> **Exercise brief**
Look for the line that has "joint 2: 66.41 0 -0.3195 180" in the material below; please repeat it and every line after it, exactly, up to and including the line that has "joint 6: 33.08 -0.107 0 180", and nothing else.

> **Exercise material**
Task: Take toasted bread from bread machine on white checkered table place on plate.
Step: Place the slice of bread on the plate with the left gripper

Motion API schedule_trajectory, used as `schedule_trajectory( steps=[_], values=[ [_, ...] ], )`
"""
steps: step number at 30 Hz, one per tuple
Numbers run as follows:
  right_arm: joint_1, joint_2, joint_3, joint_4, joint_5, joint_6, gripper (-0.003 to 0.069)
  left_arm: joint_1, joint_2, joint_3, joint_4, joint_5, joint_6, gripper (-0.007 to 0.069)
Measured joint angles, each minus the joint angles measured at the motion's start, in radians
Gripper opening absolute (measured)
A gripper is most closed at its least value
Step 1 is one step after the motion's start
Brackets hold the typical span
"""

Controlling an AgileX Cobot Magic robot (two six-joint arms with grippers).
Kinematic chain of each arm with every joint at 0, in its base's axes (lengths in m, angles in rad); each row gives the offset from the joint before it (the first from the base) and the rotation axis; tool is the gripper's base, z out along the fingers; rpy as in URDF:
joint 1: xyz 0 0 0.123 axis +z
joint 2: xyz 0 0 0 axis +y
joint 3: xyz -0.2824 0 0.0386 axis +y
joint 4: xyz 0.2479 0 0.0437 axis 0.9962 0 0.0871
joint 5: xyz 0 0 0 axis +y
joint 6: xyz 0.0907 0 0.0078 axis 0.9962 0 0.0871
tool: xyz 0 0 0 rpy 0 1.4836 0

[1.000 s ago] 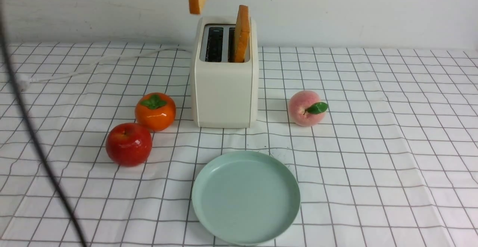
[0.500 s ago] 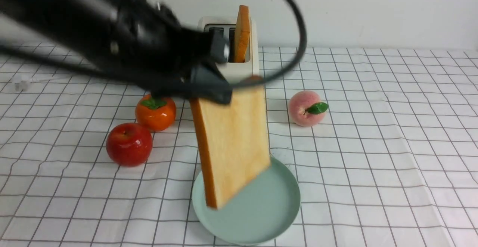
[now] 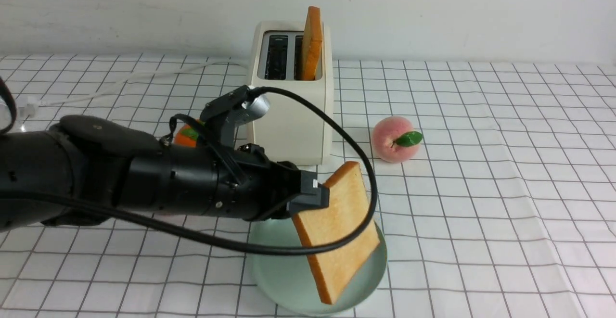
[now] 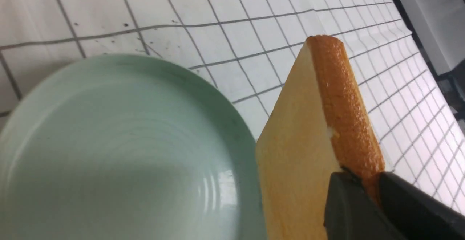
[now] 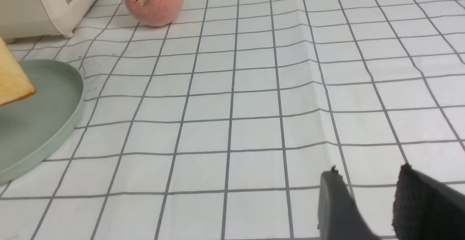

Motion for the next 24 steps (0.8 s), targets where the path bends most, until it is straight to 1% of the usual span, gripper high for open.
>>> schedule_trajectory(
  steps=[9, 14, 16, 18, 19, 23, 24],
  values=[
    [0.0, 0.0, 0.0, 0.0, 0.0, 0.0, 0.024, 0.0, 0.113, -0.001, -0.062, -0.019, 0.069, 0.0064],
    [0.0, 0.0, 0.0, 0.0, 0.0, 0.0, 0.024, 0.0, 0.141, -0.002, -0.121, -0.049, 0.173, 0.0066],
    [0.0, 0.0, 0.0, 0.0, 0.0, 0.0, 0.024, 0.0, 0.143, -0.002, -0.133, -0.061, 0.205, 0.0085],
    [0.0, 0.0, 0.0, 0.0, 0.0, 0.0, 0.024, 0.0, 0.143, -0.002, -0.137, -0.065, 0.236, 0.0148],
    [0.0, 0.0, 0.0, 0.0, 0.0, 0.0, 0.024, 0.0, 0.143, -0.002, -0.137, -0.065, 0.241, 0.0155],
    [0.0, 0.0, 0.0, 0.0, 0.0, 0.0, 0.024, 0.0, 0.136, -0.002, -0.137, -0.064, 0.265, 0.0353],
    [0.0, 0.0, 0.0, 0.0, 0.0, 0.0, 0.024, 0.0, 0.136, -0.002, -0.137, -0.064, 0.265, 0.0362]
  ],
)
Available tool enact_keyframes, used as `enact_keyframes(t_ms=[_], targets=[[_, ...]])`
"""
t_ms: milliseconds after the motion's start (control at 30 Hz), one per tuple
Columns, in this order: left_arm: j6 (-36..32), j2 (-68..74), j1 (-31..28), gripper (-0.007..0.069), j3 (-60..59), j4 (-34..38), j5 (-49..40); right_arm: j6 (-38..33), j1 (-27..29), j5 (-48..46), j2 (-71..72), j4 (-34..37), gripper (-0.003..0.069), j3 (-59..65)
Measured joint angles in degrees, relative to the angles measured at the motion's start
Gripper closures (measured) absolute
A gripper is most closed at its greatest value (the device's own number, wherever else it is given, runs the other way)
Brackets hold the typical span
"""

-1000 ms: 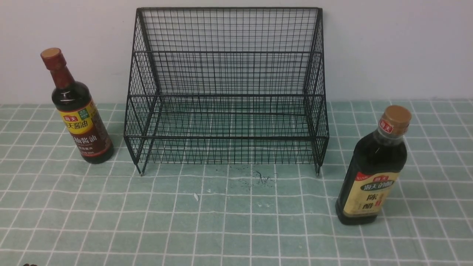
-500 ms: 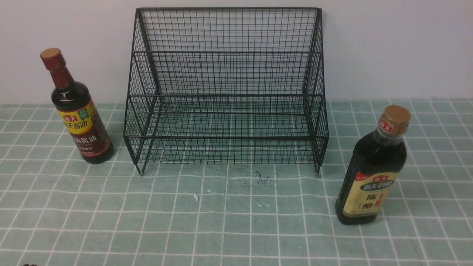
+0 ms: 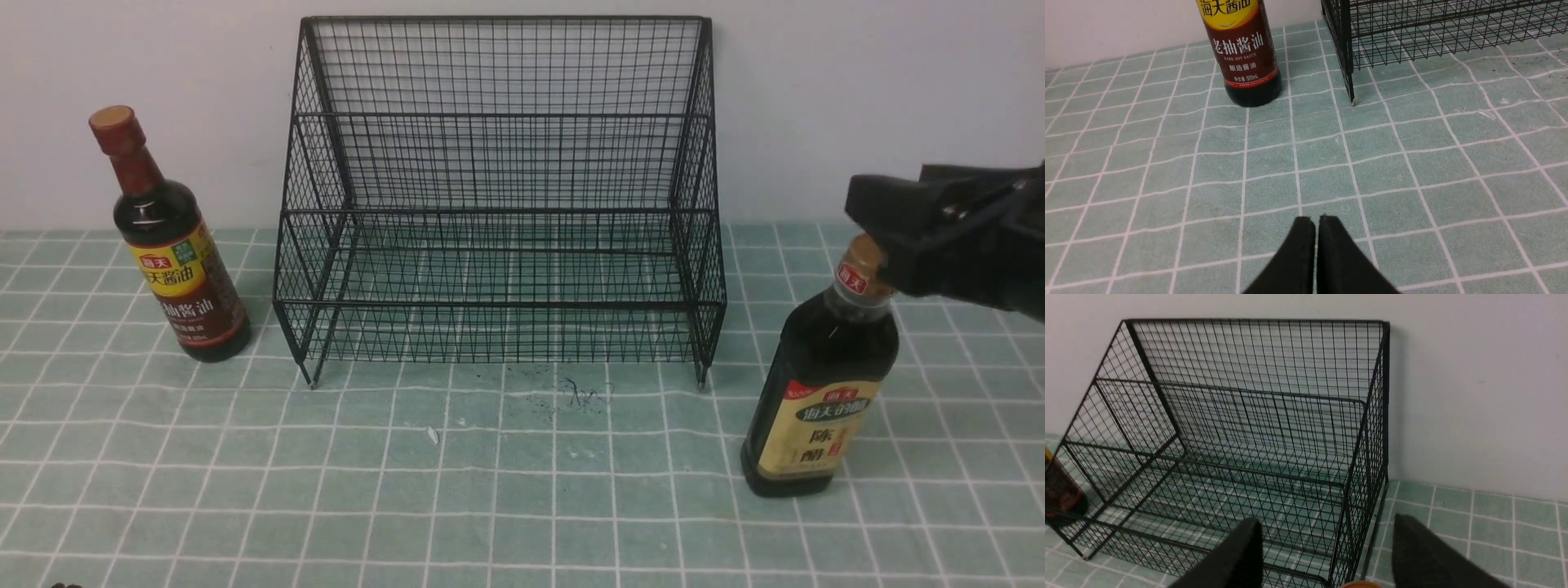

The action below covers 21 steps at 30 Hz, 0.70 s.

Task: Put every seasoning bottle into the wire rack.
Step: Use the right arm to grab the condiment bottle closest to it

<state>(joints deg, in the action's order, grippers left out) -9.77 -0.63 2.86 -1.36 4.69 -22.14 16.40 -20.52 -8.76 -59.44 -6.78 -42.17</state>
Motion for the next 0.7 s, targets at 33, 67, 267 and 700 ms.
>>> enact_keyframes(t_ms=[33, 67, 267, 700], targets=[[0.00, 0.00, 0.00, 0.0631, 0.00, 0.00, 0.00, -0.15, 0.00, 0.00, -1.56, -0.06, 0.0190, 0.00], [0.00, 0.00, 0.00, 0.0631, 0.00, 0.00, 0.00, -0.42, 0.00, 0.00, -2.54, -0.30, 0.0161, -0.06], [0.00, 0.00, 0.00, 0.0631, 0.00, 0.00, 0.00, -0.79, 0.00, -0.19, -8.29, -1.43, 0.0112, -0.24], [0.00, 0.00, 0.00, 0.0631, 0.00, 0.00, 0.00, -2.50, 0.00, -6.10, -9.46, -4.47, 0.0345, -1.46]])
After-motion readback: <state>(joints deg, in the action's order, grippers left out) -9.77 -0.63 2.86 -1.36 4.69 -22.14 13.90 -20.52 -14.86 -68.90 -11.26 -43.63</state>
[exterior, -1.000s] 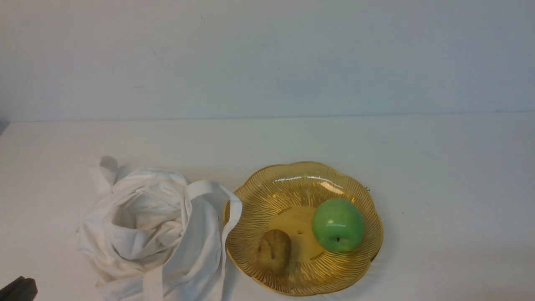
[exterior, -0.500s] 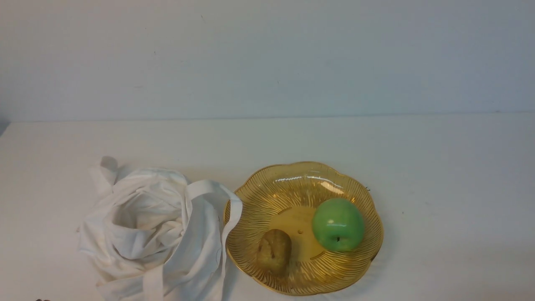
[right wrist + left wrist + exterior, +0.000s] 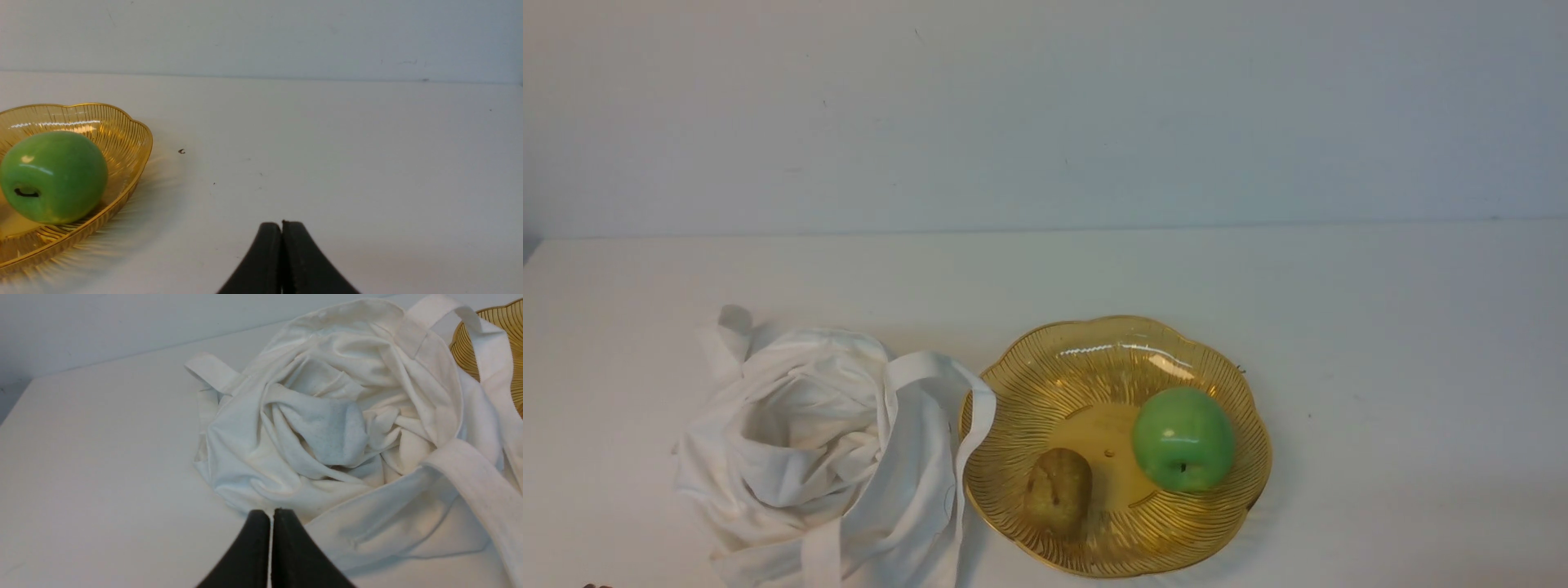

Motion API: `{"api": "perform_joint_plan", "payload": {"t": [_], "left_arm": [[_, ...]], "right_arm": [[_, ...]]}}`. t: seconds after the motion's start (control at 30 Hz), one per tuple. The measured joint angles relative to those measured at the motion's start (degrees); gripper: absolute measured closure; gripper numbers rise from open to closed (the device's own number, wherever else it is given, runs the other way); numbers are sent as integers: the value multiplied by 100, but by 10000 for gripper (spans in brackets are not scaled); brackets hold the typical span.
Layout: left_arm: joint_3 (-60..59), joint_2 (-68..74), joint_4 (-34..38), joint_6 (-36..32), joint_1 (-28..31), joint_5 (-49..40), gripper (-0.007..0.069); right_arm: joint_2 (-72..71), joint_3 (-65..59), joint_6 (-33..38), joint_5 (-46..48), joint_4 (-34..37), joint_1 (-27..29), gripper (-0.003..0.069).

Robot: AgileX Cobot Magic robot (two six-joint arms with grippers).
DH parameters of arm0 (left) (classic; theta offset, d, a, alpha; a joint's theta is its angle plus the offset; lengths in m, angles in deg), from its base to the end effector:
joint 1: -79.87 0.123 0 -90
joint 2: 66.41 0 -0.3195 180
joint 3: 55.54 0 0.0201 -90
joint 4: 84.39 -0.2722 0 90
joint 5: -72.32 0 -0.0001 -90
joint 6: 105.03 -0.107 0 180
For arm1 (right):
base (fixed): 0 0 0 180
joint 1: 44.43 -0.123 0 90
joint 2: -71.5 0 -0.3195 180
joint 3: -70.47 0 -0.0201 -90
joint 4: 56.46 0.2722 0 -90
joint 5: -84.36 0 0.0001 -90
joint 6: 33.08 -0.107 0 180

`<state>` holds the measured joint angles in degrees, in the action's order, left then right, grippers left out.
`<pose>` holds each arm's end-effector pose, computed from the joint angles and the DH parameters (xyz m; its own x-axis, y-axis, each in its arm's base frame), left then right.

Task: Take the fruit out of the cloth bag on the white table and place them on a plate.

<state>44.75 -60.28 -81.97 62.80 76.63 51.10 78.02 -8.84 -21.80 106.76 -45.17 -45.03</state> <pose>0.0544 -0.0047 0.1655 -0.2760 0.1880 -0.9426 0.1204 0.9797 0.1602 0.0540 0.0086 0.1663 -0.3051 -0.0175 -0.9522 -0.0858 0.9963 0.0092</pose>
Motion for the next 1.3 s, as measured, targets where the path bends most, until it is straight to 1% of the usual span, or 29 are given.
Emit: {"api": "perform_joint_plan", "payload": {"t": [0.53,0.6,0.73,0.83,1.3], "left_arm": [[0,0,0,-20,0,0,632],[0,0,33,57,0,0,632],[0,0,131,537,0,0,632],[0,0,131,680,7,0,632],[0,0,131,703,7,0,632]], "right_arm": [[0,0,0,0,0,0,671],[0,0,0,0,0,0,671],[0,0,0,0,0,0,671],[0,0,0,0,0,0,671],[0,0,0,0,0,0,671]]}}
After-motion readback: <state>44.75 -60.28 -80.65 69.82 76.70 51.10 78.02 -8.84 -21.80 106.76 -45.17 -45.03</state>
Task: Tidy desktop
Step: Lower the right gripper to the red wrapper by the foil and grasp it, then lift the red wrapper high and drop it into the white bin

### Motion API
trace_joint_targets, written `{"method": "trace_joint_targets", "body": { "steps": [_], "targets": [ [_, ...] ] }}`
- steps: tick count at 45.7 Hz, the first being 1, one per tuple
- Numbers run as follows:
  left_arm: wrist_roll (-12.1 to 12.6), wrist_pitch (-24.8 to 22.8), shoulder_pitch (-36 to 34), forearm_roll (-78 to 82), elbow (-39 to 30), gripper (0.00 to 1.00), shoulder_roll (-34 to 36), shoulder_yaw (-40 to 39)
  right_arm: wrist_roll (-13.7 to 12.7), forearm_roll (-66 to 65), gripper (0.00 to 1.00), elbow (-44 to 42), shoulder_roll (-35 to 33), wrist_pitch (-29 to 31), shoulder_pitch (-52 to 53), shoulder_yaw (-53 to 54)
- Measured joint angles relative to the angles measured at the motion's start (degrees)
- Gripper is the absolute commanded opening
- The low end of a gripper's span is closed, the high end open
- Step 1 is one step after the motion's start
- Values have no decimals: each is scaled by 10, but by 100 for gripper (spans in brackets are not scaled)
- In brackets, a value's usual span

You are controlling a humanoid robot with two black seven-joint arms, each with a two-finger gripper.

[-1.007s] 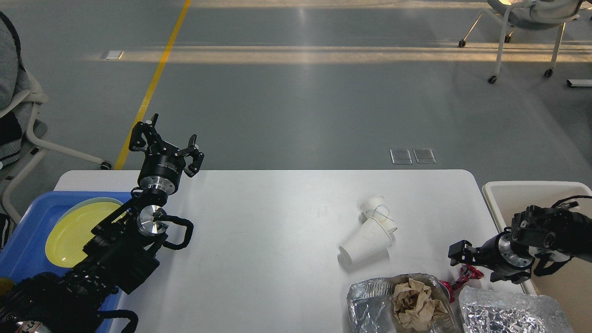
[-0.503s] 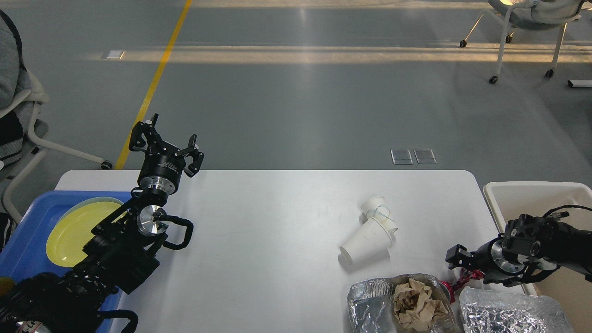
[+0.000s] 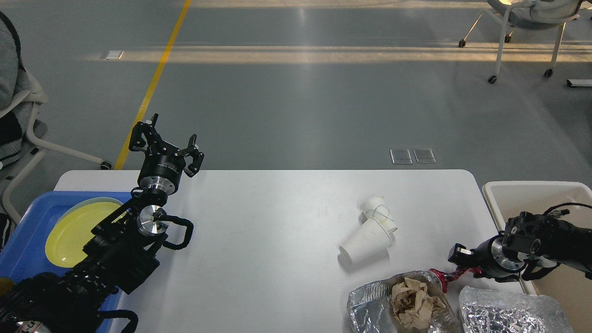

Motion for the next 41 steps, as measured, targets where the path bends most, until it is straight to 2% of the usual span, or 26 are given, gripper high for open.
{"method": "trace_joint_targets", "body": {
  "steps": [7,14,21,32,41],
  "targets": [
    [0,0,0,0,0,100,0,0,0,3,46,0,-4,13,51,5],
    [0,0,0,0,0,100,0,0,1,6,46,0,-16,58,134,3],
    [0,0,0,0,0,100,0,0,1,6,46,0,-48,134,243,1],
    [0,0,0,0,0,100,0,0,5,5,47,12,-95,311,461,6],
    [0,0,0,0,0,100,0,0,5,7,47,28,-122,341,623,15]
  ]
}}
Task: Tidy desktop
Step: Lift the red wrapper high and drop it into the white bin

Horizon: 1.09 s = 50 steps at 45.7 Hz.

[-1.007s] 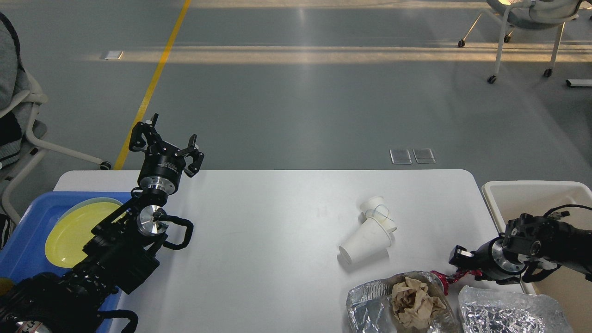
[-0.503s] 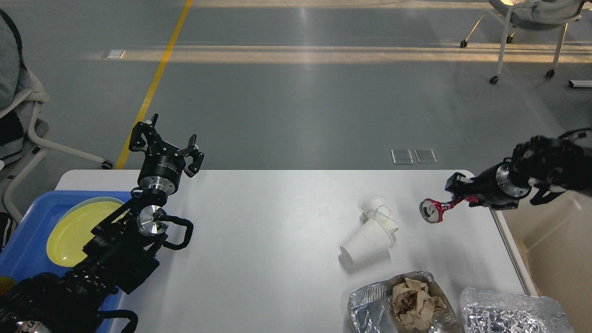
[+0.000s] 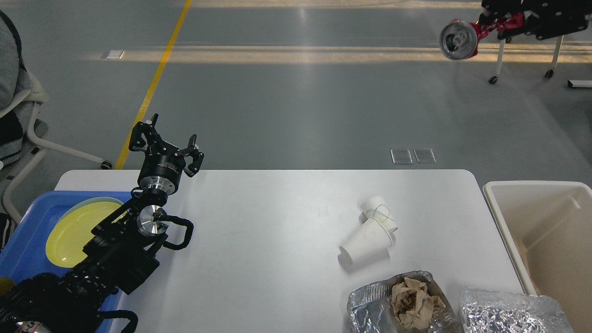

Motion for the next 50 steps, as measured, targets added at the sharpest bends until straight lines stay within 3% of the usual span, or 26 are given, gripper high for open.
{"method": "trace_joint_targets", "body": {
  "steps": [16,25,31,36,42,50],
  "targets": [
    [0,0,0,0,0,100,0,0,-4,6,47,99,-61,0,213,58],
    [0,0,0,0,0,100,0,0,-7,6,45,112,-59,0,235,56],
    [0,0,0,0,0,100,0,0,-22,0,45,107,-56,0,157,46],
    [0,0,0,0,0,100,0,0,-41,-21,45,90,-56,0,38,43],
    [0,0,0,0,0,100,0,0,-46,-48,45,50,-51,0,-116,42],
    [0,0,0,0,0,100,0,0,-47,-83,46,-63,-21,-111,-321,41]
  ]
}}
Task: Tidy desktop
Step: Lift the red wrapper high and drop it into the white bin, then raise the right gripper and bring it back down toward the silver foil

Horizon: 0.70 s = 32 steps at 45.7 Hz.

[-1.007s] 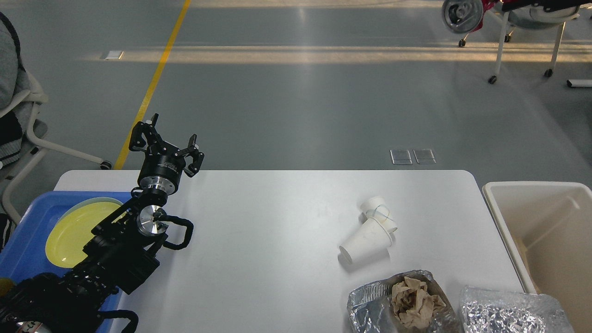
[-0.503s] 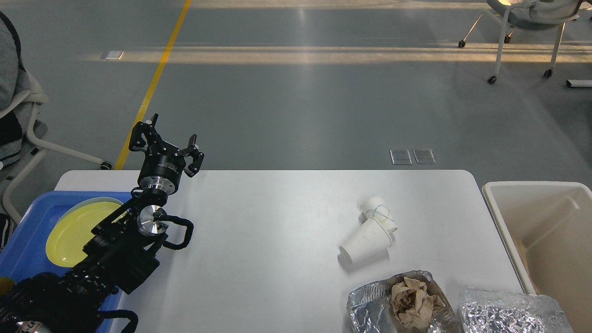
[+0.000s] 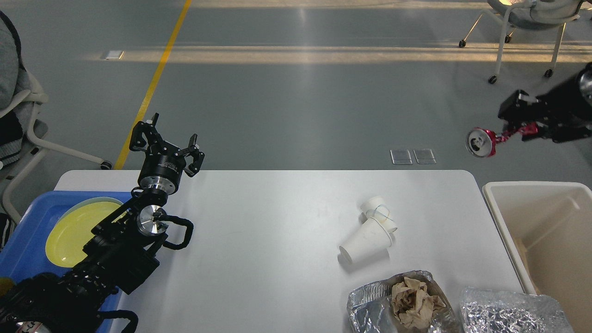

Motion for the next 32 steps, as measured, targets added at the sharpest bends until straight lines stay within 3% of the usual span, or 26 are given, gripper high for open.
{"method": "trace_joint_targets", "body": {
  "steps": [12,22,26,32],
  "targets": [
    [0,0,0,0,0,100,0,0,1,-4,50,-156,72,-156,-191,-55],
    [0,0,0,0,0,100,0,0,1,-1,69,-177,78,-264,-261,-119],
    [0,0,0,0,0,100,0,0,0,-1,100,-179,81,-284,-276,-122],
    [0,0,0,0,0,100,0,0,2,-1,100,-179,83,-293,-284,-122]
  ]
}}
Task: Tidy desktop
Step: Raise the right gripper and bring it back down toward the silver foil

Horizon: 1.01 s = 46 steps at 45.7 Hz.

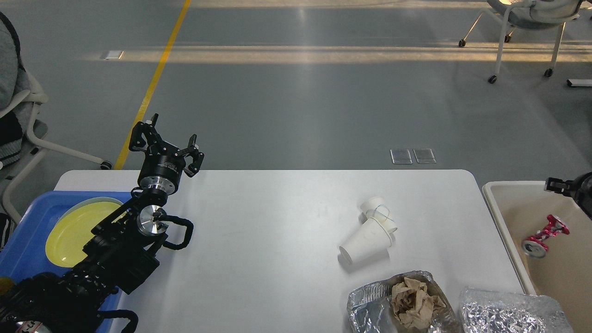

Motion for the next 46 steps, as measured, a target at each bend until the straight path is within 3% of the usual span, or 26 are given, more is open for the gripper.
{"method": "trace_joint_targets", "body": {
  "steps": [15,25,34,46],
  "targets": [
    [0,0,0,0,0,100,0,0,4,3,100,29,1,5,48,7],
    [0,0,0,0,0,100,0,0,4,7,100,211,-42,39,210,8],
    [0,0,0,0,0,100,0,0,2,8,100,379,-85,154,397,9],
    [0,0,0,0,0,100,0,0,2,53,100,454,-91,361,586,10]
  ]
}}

> **The answer**
joint 2: 66.41 0 -0.3195 180
joint 3: 55.54 0 0.0201 -90
joint 4: 84.39 -0.2722 0 90
joint 5: -72.32 0 -0.0001 -90
joint 6: 105.03 -0.107 0 180
For arm1 (right):
base (fixed): 0 0 0 180
joint 1: 44.43 -0.123 0 90
joint 2: -71.5 0 -0.3195 180
joint 3: -70.47 0 -0.0201 -90
joint 4: 56.46 0.2722 0 -90
joint 5: -84.36 0 0.0001 -90
joint 6: 33.08 -0.107 0 180

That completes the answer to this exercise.